Now it is possible to use WebConfigurationManager.OpenWebConfiguration() to load a config file on a remote server. But this operation is technically in the context of Remote Administration and requires enabling this feature in IIS. So this single statement requires a lot of work:

var config = WebConfigurationManager.OpenWebConfiguration(null, "dev.site.com", null, "REMOTE.ONE.AD");

…when all you want to do is this:

var d = XDocument.Load(@"\\REMOTE.ONE.AD\www\Web.config");

…which loads a remote Web.config file as an XDocument (works fine for development while running Visual Studio as Administrator as long as your account has the file permissions). This statement can be used as a last resort or a fallback when, say, appSettings returns null for a particular key. So your Web app can first look at the settings loaded in memory from any parent Web.config with the option of falling back to an XDocument.

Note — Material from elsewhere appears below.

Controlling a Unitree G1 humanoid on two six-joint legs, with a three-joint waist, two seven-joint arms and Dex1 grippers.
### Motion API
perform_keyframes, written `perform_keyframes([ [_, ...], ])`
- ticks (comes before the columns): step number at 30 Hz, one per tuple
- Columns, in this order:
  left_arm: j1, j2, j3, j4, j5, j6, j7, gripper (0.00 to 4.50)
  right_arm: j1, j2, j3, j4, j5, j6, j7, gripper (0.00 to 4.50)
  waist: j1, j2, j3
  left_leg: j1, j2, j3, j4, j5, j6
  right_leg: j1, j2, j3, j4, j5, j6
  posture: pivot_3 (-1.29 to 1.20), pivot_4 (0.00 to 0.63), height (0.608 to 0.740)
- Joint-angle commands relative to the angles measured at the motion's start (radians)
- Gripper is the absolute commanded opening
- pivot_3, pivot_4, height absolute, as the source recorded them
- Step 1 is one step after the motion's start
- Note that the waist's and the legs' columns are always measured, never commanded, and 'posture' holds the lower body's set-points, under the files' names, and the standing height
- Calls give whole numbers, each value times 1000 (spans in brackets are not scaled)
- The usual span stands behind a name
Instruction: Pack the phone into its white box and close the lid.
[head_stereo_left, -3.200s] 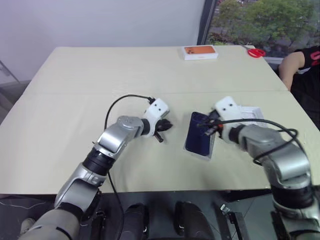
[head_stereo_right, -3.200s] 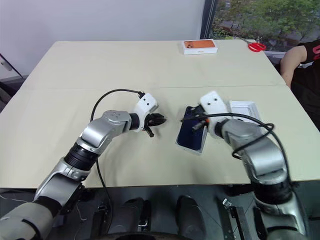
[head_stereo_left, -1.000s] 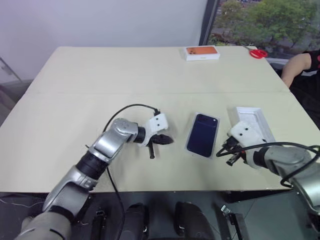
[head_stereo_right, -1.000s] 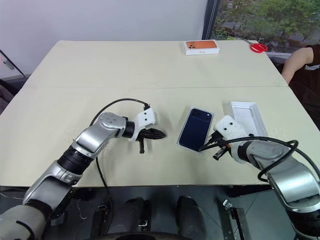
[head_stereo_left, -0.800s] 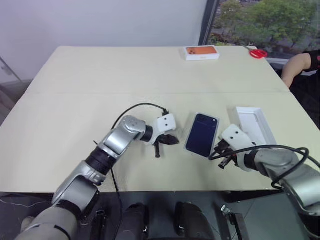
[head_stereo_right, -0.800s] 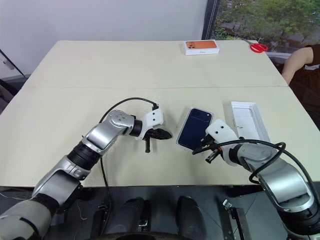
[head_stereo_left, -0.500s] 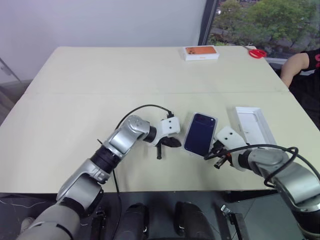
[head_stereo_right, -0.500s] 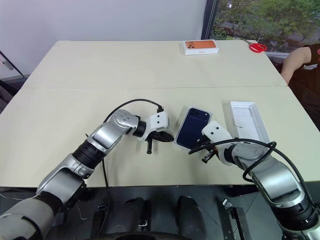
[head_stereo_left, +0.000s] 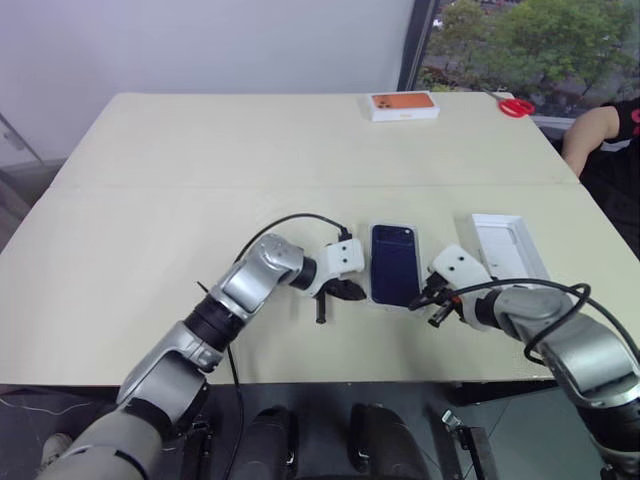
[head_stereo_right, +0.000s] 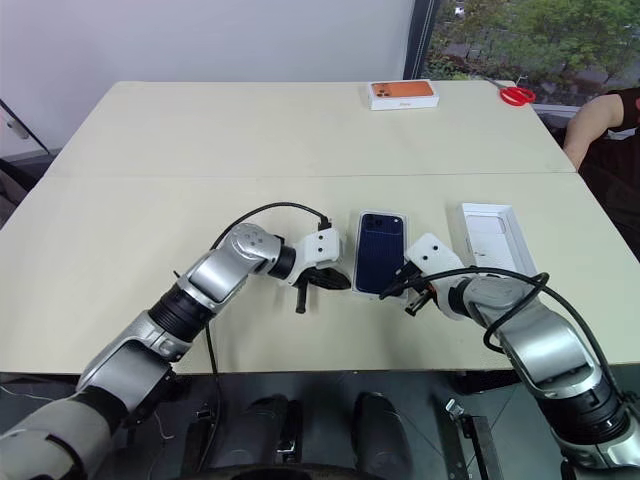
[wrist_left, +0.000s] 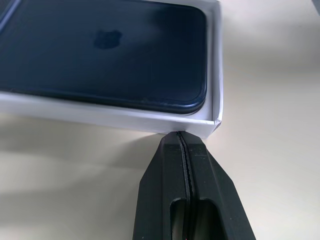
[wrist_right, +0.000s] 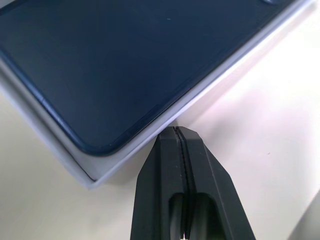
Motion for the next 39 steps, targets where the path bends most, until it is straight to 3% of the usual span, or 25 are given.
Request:
perform_keyframes([
  [1, -11, -44, -7, -41, -10, -5, 5, 22, -18, 4, 11, -29, 12, -37, 27, 0, 0, 0, 0, 0, 0, 0, 0, 0, 0, 0, 0, 0, 0, 0, 0, 0, 150, 740],
  [13, -9, -37, 8, -45, -13, -4, 2, 22, 0, -22, -34, -51, 4, -16, 35, 0, 0, 0, 0, 0, 0, 0, 0, 0, 0, 0, 0, 0, 0, 0, 0, 0, 150, 740],
  [17, -3, -11, 45, -54, -27, 1, 6, 22, 12, -64, -104, -68, 20, 6, 58, 0, 0, 0, 0, 0, 0, 0, 0, 0, 0, 0, 0, 0, 0, 0, 0, 0, 150, 740],
  [20, 12, 25, 99, -89, -59, 11, 2, 0, 15, -94, -200, -85, 60, 49, 85, 910, 0, 0, 0, 0, 0, 0, 0, 0, 0, 0, 0, 0, 0, 0, 0, 0, 150, 740],
  [23, 41, 79, 156, -135, -98, 10, -12, 0, -49, -70, -304, -55, 92, 163, 55, 2354, -6, 0, 0, 0, 0, 0, 0, 0, 0, 0, 0, 0, 0, 0, 0, 0, 150, 740],
  [26, 78, 124, 196, -167, -126, -35, -29, 0, -122, -52, -328, 16, 70, 281, -16, 4004, -3, 1, 0, 1, 1, 0, 0, 0, 0, 0, 0, 0, 1, 0, 0, 0, 150, 740],
  [39, 210, 182, 351, -256, -282, -208, -79, 0, -357, 12, -323, 435, 67, 409, -104, 4004, -2, 1, 0, 0, -1, 1, 0, 0, 0, 0, -4, 1, 0, 0, -1, 0, 150, 740],
])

This XDocument fallback technique looks like a replacement for the file attribute declaration:

<appSettings file="\\REMOTE.ONE.AD\fragments\appSettings.config" />

…where appSettings.config is not a full configuration file—it would have a root element appSettings). The documentation for this declaration insists that the path must be relative but experience shows me that absolute paths work—even UNCs. To further summarize, distract and confuse, it must be mentioned that file declaration is not the same as configSource attribute declaration (see MSDN).